* _What is being asked_:
Only the lines in the entries below from the line with "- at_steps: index" to the line with "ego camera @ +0", both included, belong in the answer, transcribed exactly and without pictures.
====== Task inputs ======
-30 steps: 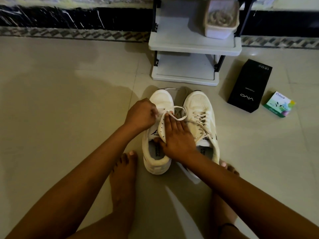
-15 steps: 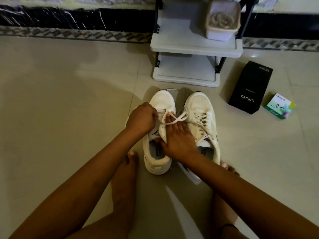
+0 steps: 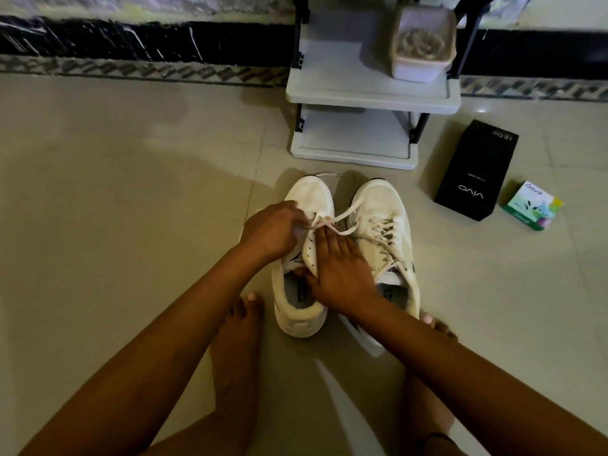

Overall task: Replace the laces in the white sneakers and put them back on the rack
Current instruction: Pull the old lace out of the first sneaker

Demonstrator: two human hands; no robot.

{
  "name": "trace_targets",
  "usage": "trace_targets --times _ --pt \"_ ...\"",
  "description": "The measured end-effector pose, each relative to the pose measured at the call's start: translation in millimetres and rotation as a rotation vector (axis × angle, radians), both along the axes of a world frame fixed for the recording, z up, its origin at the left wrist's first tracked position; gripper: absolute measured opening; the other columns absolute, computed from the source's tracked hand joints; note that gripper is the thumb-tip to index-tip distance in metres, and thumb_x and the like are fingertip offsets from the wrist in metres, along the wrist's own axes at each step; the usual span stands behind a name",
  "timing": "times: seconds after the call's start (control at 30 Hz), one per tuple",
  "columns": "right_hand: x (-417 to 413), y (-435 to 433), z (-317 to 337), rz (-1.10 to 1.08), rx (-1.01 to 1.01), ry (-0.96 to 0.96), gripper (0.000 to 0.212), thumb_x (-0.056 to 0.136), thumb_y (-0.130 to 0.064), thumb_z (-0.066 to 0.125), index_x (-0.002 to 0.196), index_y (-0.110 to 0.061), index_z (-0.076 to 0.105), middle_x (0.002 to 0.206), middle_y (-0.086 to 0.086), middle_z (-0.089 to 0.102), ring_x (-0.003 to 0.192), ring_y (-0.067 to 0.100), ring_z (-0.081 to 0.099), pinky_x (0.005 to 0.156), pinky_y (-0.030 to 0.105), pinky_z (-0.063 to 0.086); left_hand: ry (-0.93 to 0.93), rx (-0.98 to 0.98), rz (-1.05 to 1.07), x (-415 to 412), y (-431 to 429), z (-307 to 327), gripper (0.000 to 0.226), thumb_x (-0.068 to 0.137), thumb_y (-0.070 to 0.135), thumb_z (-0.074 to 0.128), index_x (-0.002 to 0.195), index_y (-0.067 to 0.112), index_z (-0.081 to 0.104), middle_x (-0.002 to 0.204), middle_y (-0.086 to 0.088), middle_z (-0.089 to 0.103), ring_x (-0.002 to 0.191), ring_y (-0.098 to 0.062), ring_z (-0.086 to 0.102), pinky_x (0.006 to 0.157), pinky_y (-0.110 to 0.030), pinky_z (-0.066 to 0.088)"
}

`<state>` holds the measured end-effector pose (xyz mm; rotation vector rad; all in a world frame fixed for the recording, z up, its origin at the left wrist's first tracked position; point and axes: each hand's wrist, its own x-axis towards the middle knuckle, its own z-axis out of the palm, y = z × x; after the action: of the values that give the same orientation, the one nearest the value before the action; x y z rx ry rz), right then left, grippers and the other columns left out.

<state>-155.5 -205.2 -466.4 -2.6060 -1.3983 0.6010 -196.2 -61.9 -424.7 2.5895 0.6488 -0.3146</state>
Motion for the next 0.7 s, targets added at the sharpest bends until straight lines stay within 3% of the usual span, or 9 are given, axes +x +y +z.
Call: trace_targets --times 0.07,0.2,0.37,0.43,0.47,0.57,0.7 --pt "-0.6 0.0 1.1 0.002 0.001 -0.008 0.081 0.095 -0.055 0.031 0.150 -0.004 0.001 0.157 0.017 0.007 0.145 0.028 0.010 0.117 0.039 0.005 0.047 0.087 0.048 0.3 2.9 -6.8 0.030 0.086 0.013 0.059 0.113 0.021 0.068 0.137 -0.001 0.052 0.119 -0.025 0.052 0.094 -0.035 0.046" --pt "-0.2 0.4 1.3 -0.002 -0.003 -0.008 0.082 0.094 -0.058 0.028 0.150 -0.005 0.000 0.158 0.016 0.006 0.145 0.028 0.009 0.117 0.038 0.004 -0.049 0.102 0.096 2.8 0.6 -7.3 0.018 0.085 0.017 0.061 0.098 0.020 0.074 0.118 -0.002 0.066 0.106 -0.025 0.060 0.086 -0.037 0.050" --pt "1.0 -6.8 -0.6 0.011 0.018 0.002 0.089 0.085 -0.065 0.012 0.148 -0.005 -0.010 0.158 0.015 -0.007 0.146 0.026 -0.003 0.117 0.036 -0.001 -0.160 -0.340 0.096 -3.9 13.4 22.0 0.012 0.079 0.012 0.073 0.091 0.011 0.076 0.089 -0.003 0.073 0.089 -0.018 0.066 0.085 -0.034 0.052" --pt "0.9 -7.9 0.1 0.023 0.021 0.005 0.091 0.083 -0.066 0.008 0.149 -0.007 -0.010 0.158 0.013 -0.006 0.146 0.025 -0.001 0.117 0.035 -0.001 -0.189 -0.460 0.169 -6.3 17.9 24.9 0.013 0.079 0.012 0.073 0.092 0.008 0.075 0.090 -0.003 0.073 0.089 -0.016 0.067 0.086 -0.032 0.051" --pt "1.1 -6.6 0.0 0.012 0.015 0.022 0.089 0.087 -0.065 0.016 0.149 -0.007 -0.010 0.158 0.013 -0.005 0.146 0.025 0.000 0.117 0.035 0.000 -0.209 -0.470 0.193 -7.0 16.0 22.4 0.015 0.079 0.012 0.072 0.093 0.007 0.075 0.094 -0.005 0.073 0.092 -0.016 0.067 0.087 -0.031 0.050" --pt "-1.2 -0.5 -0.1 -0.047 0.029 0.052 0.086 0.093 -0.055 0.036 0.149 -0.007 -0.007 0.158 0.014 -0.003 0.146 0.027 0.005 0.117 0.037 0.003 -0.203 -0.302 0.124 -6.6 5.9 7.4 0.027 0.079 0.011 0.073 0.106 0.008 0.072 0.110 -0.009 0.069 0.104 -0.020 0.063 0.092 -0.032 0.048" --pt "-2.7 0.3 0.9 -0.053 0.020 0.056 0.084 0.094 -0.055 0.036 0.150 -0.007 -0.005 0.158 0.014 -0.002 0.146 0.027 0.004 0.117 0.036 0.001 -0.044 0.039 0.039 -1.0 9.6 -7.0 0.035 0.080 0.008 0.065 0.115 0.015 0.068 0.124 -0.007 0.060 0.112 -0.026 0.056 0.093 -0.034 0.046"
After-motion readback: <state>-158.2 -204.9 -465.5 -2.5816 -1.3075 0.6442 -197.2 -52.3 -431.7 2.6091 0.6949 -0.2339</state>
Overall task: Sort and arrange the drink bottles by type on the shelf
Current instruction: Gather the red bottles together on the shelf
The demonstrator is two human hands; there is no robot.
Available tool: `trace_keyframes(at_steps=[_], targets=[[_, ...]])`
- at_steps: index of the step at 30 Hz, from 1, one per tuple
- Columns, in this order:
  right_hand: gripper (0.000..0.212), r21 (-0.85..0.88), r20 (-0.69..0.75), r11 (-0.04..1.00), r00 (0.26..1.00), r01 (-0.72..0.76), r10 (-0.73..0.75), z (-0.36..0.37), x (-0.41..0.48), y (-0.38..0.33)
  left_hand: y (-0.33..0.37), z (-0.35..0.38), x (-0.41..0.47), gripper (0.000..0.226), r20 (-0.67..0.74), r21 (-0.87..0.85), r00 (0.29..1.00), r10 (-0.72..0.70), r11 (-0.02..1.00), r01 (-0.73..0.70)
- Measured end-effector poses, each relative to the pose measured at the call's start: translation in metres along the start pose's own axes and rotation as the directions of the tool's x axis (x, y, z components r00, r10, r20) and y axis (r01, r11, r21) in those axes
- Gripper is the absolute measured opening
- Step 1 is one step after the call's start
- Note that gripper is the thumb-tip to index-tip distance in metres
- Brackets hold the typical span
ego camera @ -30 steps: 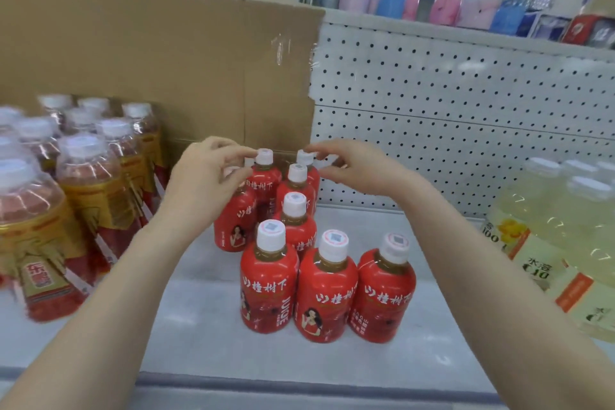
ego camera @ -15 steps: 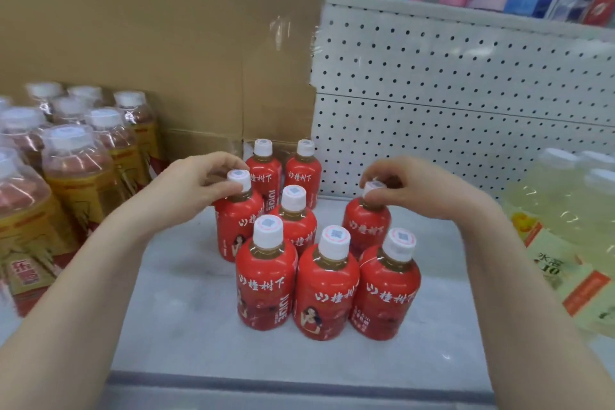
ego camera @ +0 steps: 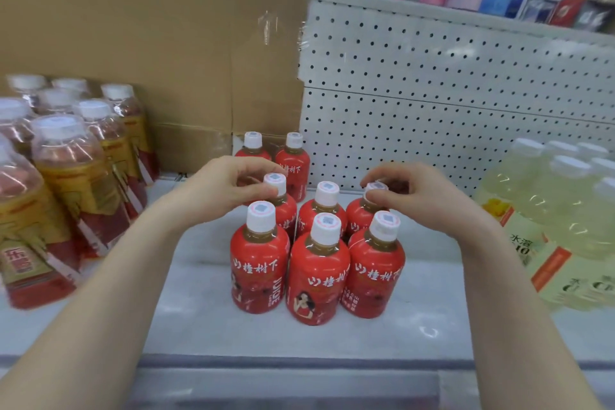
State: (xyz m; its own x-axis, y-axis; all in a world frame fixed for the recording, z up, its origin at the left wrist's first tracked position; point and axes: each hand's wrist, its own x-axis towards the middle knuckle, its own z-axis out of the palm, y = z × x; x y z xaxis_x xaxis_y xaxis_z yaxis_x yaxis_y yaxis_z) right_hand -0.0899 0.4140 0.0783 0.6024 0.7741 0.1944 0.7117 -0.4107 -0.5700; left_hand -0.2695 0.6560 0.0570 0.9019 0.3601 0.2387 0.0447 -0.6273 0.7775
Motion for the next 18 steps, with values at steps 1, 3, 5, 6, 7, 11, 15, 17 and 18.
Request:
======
* _Expected answer_:
- at_steps: index of the step at 30 Hz, from 1, one per tuple
- Columns, in this order:
  right_hand: gripper (0.000..0.212), r21 (-0.85..0.88), r20 (-0.69..0.75), r11 (-0.04..1.00), r00 (0.26..1.00), r01 (-0.72..0.76), r10 (-0.73..0.75), z (-0.36..0.37), x (-0.41..0.48), y (-0.38..0.33)
  left_hand: y (-0.33..0.37), z (-0.35..0.38), x (-0.41..0.47), gripper (0.000..0.226), r20 (-0.67..0.74), r21 (-0.87..0.85), r00 (0.29..1.00), r10 (-0.72..0.70), r11 (-0.02..1.00), r01 (-0.73..0.70)
- Measured end-effector poses, each relative to the pose measured at the call's start: translation in metres along the start pose's own axes and rotation as the directions of the tool's x axis (x, y, z components r00, r10, r20) and y axis (r01, r11, r21) in those axes
- Gripper is the absolute measured opening
- Step 1 is one step after the call's start
- Note that gripper is the thumb-tip to index-tip distance in metres
- Brackets hold the typical span
ego camera @ -30 steps: 
ego camera @ -15 steps: 
ego camera @ +0 steps: 

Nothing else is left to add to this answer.